The History of Automotive Brake Systems
"Ninety-nine percent of you is invisible [...]"
- Buckminster Fuller
Even as brake system experts we don't think about our brakes too often. Brakes are brakes, and despite how ingenious their design is, often they stay "ninety-nine percent invisible." In his quote about being 99% invisible his reference is philosophical, but it's a concept which applies to the world abroad-- including your brake lines. In this overview, we'll dive into that 99% by covering the evolution of brakes, the challenges thrown against brake systems, servicing considerations, and brake system design requirements.
Consider Newton’s First Law of Motion: an object that is put into motion will stay in motion unless it is acted upon by some external force.

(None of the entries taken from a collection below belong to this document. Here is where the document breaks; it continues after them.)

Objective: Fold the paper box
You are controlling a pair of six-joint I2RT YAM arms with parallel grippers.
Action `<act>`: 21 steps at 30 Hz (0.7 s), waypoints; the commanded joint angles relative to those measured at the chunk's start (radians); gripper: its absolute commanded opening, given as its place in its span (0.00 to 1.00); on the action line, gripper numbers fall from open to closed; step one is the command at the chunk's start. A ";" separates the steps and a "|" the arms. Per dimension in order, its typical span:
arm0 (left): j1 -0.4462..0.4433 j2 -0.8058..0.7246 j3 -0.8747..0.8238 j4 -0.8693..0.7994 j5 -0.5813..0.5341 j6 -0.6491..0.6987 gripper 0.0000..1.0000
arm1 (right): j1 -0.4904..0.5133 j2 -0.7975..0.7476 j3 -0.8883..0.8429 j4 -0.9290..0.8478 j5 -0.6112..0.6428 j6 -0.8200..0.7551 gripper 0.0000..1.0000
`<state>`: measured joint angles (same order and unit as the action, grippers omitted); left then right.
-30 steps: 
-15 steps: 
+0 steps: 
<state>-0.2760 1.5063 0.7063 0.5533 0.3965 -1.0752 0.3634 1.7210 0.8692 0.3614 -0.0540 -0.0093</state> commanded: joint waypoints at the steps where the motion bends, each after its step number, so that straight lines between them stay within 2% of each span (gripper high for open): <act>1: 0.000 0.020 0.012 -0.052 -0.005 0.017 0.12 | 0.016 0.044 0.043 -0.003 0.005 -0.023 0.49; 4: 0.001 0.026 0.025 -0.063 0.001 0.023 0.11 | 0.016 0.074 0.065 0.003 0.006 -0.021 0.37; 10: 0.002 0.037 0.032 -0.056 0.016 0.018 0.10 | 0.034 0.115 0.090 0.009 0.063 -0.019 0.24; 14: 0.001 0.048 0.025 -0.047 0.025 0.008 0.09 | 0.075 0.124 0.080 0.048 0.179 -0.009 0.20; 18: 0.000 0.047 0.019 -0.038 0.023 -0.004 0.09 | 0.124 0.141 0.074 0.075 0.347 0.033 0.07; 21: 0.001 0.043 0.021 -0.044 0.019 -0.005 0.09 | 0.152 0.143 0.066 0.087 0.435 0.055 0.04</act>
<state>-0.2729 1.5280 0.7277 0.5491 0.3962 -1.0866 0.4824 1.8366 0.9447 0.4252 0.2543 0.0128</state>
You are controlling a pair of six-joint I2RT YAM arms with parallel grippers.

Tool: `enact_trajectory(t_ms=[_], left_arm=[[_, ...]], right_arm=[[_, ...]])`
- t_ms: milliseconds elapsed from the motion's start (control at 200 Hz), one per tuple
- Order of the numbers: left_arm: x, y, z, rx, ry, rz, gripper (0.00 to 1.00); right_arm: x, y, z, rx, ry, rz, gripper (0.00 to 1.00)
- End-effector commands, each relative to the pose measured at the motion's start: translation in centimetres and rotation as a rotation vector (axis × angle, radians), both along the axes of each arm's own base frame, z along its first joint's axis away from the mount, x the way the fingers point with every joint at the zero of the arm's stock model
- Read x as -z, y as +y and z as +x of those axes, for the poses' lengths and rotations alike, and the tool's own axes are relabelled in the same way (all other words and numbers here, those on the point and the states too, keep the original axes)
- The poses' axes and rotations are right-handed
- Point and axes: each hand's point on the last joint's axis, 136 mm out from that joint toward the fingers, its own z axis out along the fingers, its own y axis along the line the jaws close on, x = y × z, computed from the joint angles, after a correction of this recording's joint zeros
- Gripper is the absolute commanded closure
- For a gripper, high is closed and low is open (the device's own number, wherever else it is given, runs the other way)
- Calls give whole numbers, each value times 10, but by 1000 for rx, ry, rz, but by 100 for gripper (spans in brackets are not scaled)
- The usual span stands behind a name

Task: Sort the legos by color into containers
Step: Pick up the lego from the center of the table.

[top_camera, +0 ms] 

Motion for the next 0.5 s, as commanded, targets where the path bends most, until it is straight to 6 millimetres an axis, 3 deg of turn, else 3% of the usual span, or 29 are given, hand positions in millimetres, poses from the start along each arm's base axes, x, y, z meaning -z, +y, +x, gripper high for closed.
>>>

This is the principle behind brakes; vehicles gain energy from burning fuel to put it in motion, then they must act upon theirselves to bleed off that gained energy. Certainly some environmental factors can do this: air resistance, gravity, drivetrain loss, and even just friction with the ground, but the most efficient way to bleed energy is with brakes.
Modern brake pads and shoes generate the friction necessary to stop a car, but even earlier wheeled vehicles like oxcarts and carriages required brakes. Up through the time of steam-driven automobiles of the 1880’s, stopping power was achieved with blocks of wood which could be pressed against the side of steel-rimmed wheels with a lever and rod. Then around 1880 came Michelin with the production of solid rubber tires which revolutionized small-scale wheeled travel. Suddenly wood blocks weren't a tenable braking method any more.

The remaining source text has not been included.